Exercise objective: Your task is to restate word for word the lines of the listing below that start at the one containing "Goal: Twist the" and run to the end; please add nothing.

Dataset entries:
*** Block opens ***
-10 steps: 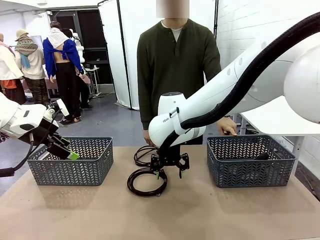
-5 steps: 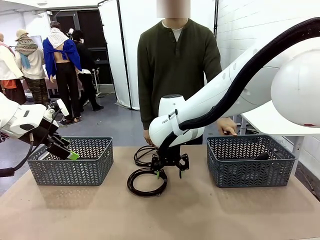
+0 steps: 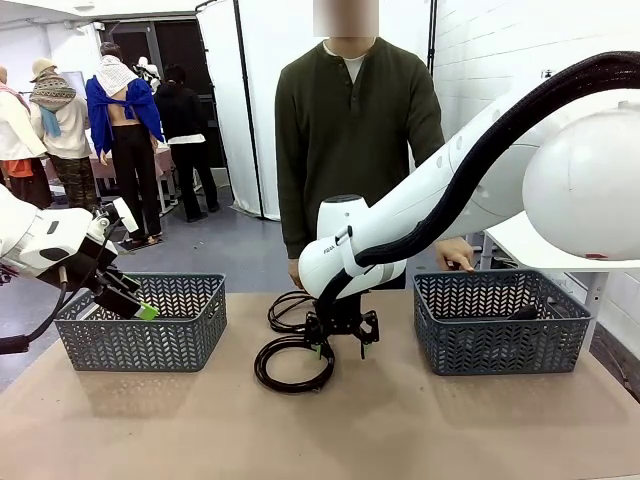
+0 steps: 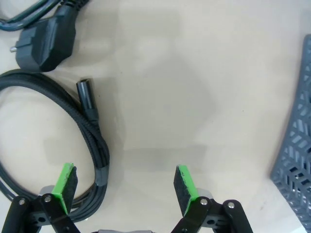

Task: Organize the cables according to human instructions.
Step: Pick up a bundle of cables and place it in the basket indicated by the human.

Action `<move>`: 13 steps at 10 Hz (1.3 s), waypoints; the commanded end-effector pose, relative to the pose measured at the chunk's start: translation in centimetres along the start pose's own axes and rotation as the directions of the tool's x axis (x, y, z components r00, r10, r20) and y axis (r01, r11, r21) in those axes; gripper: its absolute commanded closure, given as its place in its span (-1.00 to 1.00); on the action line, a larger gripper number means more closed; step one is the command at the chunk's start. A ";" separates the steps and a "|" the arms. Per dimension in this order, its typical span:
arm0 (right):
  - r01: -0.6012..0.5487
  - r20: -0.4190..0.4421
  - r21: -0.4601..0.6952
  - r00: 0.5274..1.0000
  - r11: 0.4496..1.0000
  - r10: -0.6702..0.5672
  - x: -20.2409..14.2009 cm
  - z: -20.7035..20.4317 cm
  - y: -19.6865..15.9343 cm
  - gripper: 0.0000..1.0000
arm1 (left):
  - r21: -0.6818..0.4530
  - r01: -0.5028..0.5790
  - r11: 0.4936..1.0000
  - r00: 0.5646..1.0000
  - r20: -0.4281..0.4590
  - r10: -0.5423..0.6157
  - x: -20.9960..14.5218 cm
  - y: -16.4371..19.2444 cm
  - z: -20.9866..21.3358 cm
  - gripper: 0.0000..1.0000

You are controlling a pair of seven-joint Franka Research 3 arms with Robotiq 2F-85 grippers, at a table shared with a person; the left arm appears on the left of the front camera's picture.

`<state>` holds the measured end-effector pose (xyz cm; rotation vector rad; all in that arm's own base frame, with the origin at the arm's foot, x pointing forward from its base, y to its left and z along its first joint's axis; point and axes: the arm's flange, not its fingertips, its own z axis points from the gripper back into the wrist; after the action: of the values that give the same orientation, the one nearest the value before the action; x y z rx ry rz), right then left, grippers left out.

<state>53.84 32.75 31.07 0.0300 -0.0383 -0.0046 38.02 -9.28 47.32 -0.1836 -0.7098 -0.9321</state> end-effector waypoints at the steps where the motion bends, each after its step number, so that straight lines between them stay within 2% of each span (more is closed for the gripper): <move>1: 0.028 0.015 -0.044 1.000 0.999 -0.028 0.6 -0.6 0.6 -1.00 | -0.003 -0.004 1.000 1.000 0.006 0.004 -0.2 0.3 -0.1 -1.00; 11: 0.027 -0.002 -0.108 1.000 0.994 -0.027 0.6 -1.8 0.2 -1.00 | -0.003 -0.004 1.000 1.000 0.006 0.004 -0.2 0.3 -0.1 -1.00; 12: 0.030 -0.010 -0.096 0.999 0.995 -0.031 0.6 -1.6 0.4 -0.79 | -0.003 -0.004 1.000 1.000 0.006 0.004 -0.2 0.3 -0.1 -1.00; 13: 0.036 0.004 -0.073 0.999 0.997 -0.035 0.6 -1.5 0.5 -0.50 | -0.003 -0.004 1.000 1.000 0.006 0.004 -0.2 0.3 -0.1 -1.00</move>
<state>53.90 32.66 29.77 -0.0294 -0.0215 -0.0111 38.02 -9.28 47.32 -0.1836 -0.7098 -0.9321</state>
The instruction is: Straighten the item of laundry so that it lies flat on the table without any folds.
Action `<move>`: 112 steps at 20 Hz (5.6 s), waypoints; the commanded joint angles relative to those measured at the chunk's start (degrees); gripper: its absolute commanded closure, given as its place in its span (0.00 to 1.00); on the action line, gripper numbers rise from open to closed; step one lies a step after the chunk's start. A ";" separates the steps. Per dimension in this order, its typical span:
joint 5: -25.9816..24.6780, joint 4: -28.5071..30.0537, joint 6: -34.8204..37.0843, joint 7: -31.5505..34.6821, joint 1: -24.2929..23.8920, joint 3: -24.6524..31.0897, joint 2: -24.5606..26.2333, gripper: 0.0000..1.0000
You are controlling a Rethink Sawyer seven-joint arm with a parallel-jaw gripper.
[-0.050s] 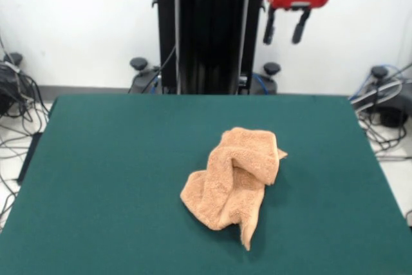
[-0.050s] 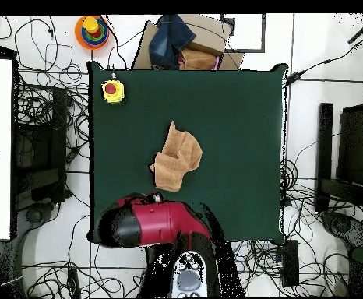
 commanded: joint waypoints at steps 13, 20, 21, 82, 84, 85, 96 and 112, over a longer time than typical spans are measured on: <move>-6.81 -8.83 -9.34 6.33 0.18 0.07 11.97 0.00; -6.87 -12.83 -11.08 6.68 0.87 -1.06 18.57 0.00; -7.01 -13.08 -12.44 6.87 0.84 -1.04 19.28 0.00; -2.14 -30.23 -5.18 11.86 -0.55 -4.14 30.86 0.00; -2.35 -30.52 -5.77 11.34 -1.10 -3.84 31.44 0.00; -2.48 -30.48 -6.01 11.11 -1.27 -3.85 31.55 0.00; -2.03 -30.50 -6.82 11.17 -1.23 -5.36 35.36 0.00; -1.53 -27.90 -10.17 12.93 1.12 -8.58 36.79 0.00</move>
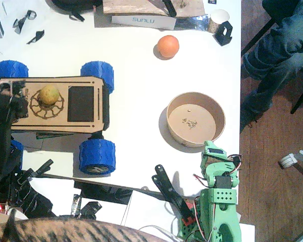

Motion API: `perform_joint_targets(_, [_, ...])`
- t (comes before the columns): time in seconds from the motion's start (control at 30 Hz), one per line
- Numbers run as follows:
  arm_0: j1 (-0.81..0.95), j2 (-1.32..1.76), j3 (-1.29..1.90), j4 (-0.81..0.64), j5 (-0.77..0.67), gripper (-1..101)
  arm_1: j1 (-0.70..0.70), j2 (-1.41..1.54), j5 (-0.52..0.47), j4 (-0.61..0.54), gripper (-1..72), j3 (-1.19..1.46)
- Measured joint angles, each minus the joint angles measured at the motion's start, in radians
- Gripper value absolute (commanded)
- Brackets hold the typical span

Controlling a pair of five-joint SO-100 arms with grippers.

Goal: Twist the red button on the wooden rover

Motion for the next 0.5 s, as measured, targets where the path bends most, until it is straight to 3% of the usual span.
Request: perform_joint_targets(0.5, [-0.058,0.443,-0.002,0.1,-0.499,0,0.0,0.0,0.0,0.0,10.4,0.0])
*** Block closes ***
Solution for this problem:
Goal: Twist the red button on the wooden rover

Motion for the next 0.5 s, as measured, targets where the path bends most, until it is straight to 3% of the usual span.
Request: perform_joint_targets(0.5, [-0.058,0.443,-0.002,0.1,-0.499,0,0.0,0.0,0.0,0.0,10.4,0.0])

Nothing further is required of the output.